■ WORK ITEM ■
This exercise calls for retyping every line below exactly, with the images omitted.

---

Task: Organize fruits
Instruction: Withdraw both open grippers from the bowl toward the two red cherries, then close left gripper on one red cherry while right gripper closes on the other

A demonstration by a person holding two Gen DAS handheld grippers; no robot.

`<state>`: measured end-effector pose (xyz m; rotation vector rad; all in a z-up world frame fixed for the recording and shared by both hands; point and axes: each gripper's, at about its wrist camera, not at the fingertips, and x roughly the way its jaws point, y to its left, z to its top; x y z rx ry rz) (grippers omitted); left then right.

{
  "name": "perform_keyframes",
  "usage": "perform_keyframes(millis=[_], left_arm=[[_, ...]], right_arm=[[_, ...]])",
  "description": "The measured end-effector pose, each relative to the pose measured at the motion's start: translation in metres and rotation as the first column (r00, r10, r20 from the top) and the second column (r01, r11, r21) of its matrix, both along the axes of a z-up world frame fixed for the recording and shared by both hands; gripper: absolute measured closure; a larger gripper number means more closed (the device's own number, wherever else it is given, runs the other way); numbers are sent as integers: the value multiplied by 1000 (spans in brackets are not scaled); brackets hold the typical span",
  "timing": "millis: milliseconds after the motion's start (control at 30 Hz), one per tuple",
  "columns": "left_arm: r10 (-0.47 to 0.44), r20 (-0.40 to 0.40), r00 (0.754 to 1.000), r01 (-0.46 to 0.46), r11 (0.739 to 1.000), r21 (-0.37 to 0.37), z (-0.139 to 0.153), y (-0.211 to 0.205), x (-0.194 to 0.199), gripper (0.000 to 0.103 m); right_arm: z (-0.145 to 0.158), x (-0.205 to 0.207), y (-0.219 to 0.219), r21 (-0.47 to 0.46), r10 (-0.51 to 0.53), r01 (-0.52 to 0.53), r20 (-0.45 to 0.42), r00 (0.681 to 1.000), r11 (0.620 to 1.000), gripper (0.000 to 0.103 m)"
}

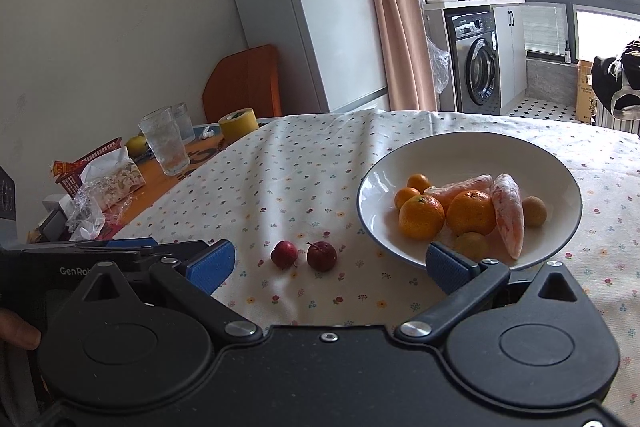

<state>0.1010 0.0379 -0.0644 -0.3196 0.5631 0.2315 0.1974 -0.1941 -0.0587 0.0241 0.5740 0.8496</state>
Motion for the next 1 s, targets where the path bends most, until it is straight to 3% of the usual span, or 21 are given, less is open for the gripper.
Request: perform_keyframes(millis=[133, 333, 500, 800, 1000], left_arm=[[3, -24, 1000, -3, 999, -34, -7, 5, 2, 0], [-15, -16, 1000, 15, 1000, -10, -13, 4, 1, 1], [-27, -1, 1000, 27, 1000, -10, -17, 2, 6, 4], [-53, -3, 999, 53, 999, 7, -17, -6, 27, 34], [-84, -9, 996, 84, 996, 11, -18, -11, 42, 47]], right_arm=[[-6, 1, 4, -10, 5, -5, -16, 1000, 1000, 0], [-12, 3, 9, -23, 11, -12, -35, 999, 1000, 5], [-19, 10, 14, -34, 6, -9, -68, 998, 999, 27], [-29, 23, 19, -26, 11, -14, -118, 993, 1000, 46], [-33, 30, 20, -25, -2, -2, -137, 991, 1000, 49]])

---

■ ANSWER TO THE EXERCISE ■
Task: Organize fruits
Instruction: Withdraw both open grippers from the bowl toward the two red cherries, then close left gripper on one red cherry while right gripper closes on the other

A demonstration by a person holding two Gen DAS handheld grippers; no robot.

`<state>`: measured end-effector pose (xyz m; rotation vector rad; all in a z-up world frame fixed for the recording and shared by both hands; point and axes: each gripper's, at about its wrist camera, not at the fingertips, and x roughly the way its jaws point, y to its left, z to its top; x y z rx ry rz) (grippers omitted); left then right.

{
  "name": "perform_keyframes",
  "usage": "perform_keyframes(millis=[_], left_arm=[[_, ...]], right_arm=[[_, ...]])",
  "description": "The measured end-effector pose, each relative to the pose measured at the motion's start: translation in metres and rotation as the first column (r00, r10, r20 from the top) and the second column (r01, r11, r21) of its matrix, both along the axes of a z-up world frame fixed for the recording and shared by both hands; gripper: absolute measured closure; a larger gripper number means more closed (the device's own number, wherever else it is given, runs the other way); numbers are sent as integers: the value multiplied by 1000 (spans in brackets are not scaled); brackets hold the typical span",
  "timing": "millis: milliseconds after the motion's start (control at 30 Hz), one per tuple",
  "columns": "left_arm: r10 (-0.47 to 0.44), r20 (-0.40 to 0.40), r00 (0.754 to 1.000), r01 (-0.46 to 0.46), r11 (0.739 to 1.000), r21 (-0.37 to 0.37), z (-0.139 to 0.153), y (-0.211 to 0.205), x (-0.194 to 0.199), gripper (0.000 to 0.103 m); right_arm: z (-0.145 to 0.158), x (-0.205 to 0.207), y (-0.219 to 0.219), r21 (-0.47 to 0.46), r10 (-0.51 to 0.53), r01 (-0.52 to 0.53), r20 (-0.45 to 0.42), r00 (0.681 to 1.000), r11 (0.620 to 1.000), gripper (0.000 to 0.103 m)"
}


<state>0.1010 0.0379 -0.0644 -0.3196 0.5631 0.2315 0.1974 -0.1941 -0.0587 0.0241 0.5740 0.8496</state>
Motion for the next 1 s, targets where the path bends most, until it is straight to 3% of the usual span, or 21 are given, less is open for the gripper.
Request: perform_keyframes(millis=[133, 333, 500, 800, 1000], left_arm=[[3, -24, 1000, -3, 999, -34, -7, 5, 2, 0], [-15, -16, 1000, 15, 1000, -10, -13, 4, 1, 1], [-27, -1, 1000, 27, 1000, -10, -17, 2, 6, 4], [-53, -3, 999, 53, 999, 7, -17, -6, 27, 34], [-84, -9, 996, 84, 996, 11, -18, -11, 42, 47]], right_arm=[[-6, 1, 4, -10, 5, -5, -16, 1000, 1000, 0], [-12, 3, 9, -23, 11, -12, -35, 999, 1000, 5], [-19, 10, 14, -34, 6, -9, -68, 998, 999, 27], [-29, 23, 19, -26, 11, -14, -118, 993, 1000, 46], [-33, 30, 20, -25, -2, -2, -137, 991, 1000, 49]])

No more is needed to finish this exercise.